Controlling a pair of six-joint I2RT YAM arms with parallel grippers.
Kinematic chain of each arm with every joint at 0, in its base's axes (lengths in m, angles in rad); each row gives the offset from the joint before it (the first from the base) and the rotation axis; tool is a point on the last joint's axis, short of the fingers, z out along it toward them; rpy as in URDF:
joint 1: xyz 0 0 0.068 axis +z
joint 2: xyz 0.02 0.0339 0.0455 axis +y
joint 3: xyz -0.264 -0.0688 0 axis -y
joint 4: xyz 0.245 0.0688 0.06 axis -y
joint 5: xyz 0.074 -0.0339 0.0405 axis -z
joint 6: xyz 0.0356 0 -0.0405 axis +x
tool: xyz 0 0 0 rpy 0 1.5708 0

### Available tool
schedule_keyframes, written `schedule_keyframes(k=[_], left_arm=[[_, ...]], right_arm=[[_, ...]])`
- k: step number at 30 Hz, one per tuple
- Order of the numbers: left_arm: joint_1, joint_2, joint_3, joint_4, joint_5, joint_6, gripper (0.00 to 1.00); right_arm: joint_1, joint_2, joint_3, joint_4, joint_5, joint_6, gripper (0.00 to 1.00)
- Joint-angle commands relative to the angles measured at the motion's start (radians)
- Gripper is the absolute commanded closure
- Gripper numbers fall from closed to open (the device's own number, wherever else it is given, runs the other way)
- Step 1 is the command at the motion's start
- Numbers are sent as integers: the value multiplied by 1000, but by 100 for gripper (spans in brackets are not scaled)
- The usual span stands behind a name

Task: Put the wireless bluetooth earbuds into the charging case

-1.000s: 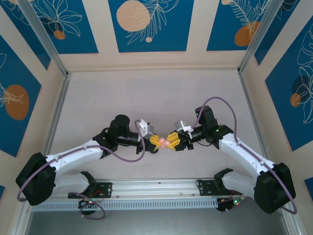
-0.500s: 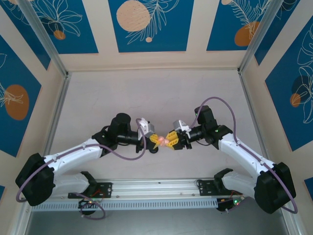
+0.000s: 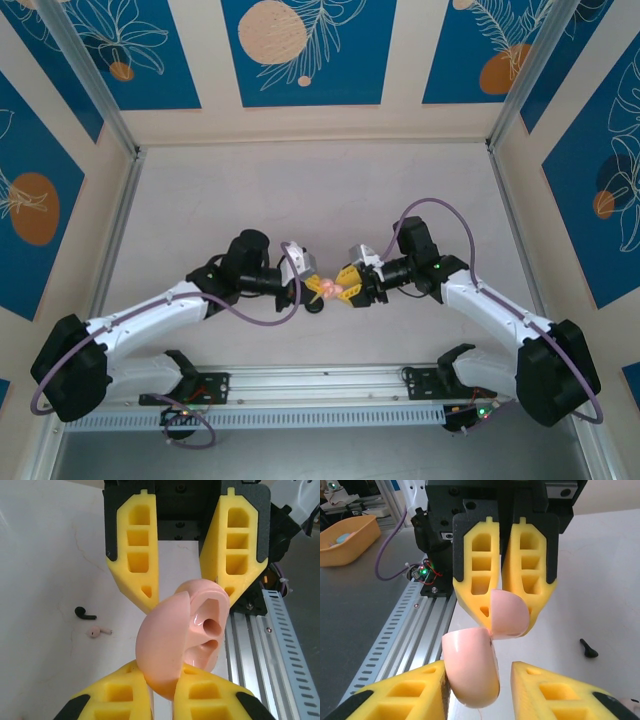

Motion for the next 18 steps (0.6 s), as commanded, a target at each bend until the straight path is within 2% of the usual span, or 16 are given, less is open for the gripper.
schedule_keyframes(k=[1, 12, 18], left_arm=[[-3, -19, 49, -116, 3, 76, 88], [-2, -2, 116, -296, -43, 154, 88], [-3, 4, 135, -343, -59, 171, 88]], right_arm=[[5, 10, 15, -29, 51, -19, 63], [99, 68, 109, -202, 186, -105, 56], [131, 87, 143, -232, 234, -104, 55]])
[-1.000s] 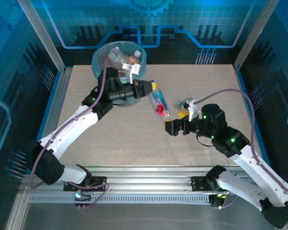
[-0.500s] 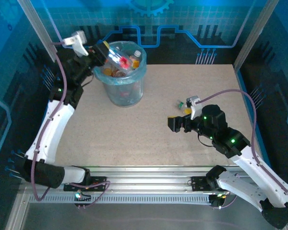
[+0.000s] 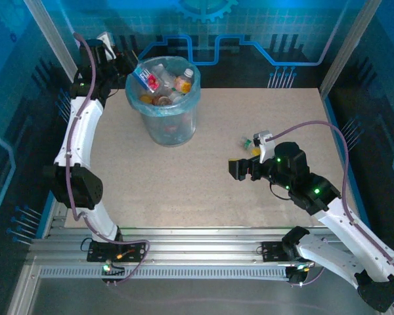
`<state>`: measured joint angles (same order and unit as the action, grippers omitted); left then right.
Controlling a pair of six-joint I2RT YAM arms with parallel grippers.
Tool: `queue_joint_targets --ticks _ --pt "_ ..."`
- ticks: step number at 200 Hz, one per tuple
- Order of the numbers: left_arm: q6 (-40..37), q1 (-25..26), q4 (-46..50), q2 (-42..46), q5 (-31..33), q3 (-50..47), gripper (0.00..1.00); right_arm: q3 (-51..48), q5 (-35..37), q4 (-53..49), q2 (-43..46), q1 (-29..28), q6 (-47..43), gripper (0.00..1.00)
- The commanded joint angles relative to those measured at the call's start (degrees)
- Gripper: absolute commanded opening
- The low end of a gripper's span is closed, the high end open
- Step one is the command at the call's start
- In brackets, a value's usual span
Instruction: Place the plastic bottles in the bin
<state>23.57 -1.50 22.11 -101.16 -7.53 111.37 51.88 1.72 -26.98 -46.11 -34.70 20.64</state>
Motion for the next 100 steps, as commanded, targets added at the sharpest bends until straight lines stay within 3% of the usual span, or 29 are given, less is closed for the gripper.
queue_joint_targets --ticks 1,41,78,100 --pt "-6.38 0.5 -5.64 3.19 2.86 1.3 0.0 2.07 0.46 0.29 0.22 0.42 -1.14 1.0" --pt "-15.74 1.51 -9.6 4.23 8.55 1.25 0.0 0.45 0.09 1.53 0.32 0.5 -0.22 1.0" --pt "-30.1 6.16 -14.03 2.05 14.73 -0.91 0.0 -0.29 -0.55 2.51 -0.03 0.51 0.42 1.0" --pt "-33.83 8.29 -16.98 0.33 14.78 -2.29 0.0 0.06 -0.75 1.81 -0.04 0.55 0.29 1.0"
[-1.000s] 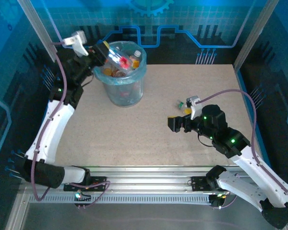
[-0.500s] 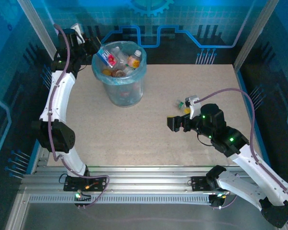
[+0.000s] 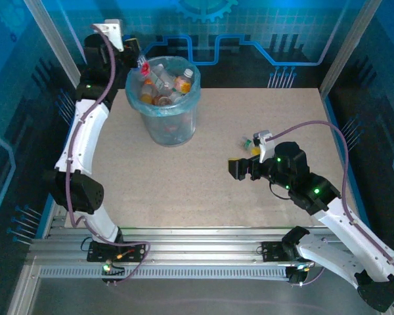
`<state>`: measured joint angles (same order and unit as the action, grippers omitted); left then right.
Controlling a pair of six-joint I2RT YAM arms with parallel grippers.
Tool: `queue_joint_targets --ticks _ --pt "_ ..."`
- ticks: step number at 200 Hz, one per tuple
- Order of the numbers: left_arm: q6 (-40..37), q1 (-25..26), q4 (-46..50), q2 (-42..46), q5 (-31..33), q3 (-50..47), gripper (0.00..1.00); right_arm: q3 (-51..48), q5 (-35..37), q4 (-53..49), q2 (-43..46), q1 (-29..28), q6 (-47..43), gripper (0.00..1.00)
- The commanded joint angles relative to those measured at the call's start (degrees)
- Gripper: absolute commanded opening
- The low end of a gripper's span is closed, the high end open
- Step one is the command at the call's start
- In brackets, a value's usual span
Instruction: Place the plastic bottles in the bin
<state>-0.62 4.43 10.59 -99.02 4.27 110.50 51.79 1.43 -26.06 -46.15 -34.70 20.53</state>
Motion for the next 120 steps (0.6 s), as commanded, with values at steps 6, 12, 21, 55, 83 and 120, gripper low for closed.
queue_joint_targets --ticks 6,12,21,55,83,120 --pt "-10.16 2.83 -5.66 -2.39 3.4 -1.3 0.0 0.15 -0.46 0.72 0.16 0.5 0.36 1.0" --pt "-10.65 3.25 -5.58 -2.87 3.75 -1.1 0.0 0.15 -0.41 0.47 0.33 0.51 0.33 1.0" --pt "-11.39 3.85 -5.55 -3.55 4.12 -1.07 0.0 0.11 -0.22 0.11 0.61 0.51 0.34 1.0" --pt "-13.51 5.18 -6.11 -5.17 5.35 -1.94 0.0 -0.85 0.6 -0.48 2.06 0.51 0.5 1.0" --pt "-17.09 6.87 -4.17 -7.03 5.76 -1.69 0.0 -1.08 0.57 0.17 1.88 0.5 0.61 1.0" --pt "-16.49 7.53 -5.78 -5.62 7.34 -4.27 0.0 -0.31 -0.27 0.22 0.58 0.47 0.64 1.0"
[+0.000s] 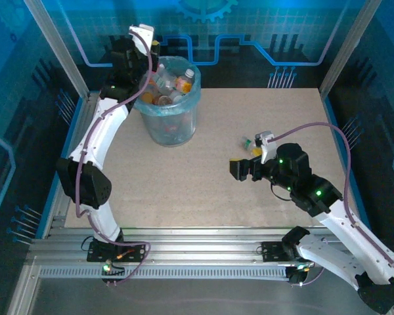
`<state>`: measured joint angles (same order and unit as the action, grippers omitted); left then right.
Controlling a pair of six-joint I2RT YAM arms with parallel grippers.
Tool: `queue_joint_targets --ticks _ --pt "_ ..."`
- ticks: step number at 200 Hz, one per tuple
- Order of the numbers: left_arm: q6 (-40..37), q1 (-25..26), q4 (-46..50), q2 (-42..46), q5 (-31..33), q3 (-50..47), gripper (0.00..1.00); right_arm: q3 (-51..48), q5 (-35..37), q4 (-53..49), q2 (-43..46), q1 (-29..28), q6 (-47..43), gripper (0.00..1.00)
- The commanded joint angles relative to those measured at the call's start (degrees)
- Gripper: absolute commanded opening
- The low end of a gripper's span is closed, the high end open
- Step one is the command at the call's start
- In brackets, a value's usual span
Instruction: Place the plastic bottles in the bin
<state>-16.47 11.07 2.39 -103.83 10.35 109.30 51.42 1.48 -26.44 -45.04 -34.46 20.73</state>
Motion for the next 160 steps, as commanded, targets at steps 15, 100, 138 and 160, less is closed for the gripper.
queue_joint_targets --ticks 15,100,138,160 --pt "-0.97 0.88 1.5 0.34 2.44 -3.68 0.0 0.09 -0.58 0.51 -0.69 0.27 0.37 1.0" --pt "-7.31 0.97 -8.83 8.71 2.68 -14.64 0.0 -2.31 -1.58 2.96 -1.62 0.27 2.17 1.0" --pt "-9.06 0.89 -10.13 10.04 2.26 -20.45 0.0 -2.11 -1.74 2.47 -1.57 0.27 2.26 1.0" --pt "-6.05 0.89 -8.59 11.35 1.08 -21.17 0.22 -2.28 -1.48 1.96 -1.15 0.27 2.17 1.0"
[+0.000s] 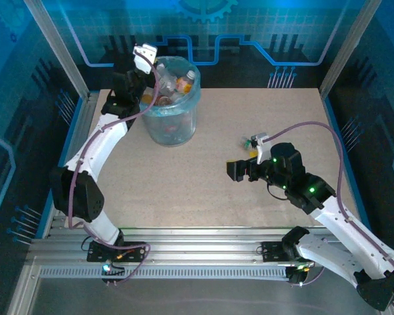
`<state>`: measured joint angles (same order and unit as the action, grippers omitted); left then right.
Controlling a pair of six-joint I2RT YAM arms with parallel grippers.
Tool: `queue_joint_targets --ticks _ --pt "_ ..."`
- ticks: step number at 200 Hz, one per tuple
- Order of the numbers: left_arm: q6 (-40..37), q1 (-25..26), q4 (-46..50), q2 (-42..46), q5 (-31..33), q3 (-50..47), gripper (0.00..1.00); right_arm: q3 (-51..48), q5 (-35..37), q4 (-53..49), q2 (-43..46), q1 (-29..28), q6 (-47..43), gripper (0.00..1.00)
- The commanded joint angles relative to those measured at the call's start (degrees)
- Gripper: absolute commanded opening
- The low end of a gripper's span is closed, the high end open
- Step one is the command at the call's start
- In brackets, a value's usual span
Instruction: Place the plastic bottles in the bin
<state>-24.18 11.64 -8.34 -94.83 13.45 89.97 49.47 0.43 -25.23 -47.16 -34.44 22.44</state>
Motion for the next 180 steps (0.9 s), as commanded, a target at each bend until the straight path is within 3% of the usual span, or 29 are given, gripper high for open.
queue_joint_targets --ticks 1,16,33,75,100,143,180 --pt "1.81 0.36 2.21 2.44 -2.07 -1.88 0.23 -0.34 -0.43 0.73 0.99 0.25 0.49 1.0" --pt "3.54 0.4 3.29 3.97 -3.28 -2.08 0.36 -0.43 -0.43 0.71 1.18 0.29 0.61 1.0" --pt "5.87 0.35 4.77 6.03 -5.25 -2.18 0.63 -0.73 -0.43 0.71 1.19 0.24 1.09 1.0" --pt "9.76 0.37 10.22 9.63 -10.52 -1.6 0.84 -1.57 -0.83 1.48 1.2 0.12 2.01 1.0" --pt "13.17 0.33 13.72 10.03 -10.94 -0.47 0.82 -2.07 -1.54 2.47 1.04 -0.11 2.44 1.0" --pt "17.77 -0.26 28.57 4.02 -8.24 9.6 0.61 -1.92 -1.57 1.86 0.75 -0.2 3.23 1.0" --pt "27.5 -4.97 36.75 -3.0 -9.86 16.91 0.47 -1.83 -2.41 2.05 0.94 -0.15 3.58 1.0"
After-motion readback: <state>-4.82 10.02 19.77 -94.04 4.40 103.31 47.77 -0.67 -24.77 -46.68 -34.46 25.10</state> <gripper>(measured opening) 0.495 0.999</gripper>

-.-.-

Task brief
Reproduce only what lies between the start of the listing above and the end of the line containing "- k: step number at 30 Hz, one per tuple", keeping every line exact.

Solution
Controlling a pair of six-joint I2RT YAM arms with parallel grippers.
Kinematic chain of each arm with every joint at 0, in its base's axes (lengths in m, angles in rad); each row gives the offset from the joint before it (the first from the base) and the rotation axis; tool is a point on the last joint's axis, short of the fingers, z out along it toward them; rpy as in URDF:
joint 1: xyz 0 0 0.068 axis +z
joint 2: xyz 0.02 0.0339 0.0455 axis +y
joint 3: xyz -0.264 -0.0688 0 axis -y
joint 4: xyz 0.245 0.0688 0.06 axis -y
joint 5: xyz 0.074 -0.0339 0.0405 axis -z
joint 6: xyz 0.0356 0 -0.0405 axis +x
tool: xyz 0 0 0 rpy 0 1.5708 0

### Available tool
schedule_keyframes, written `schedule_keyframes(k=[_], left_arm=[[_, ...]], right_arm=[[_, ...]])`
- k: step number at 30 Hz, one per tuple

The output requires no additions.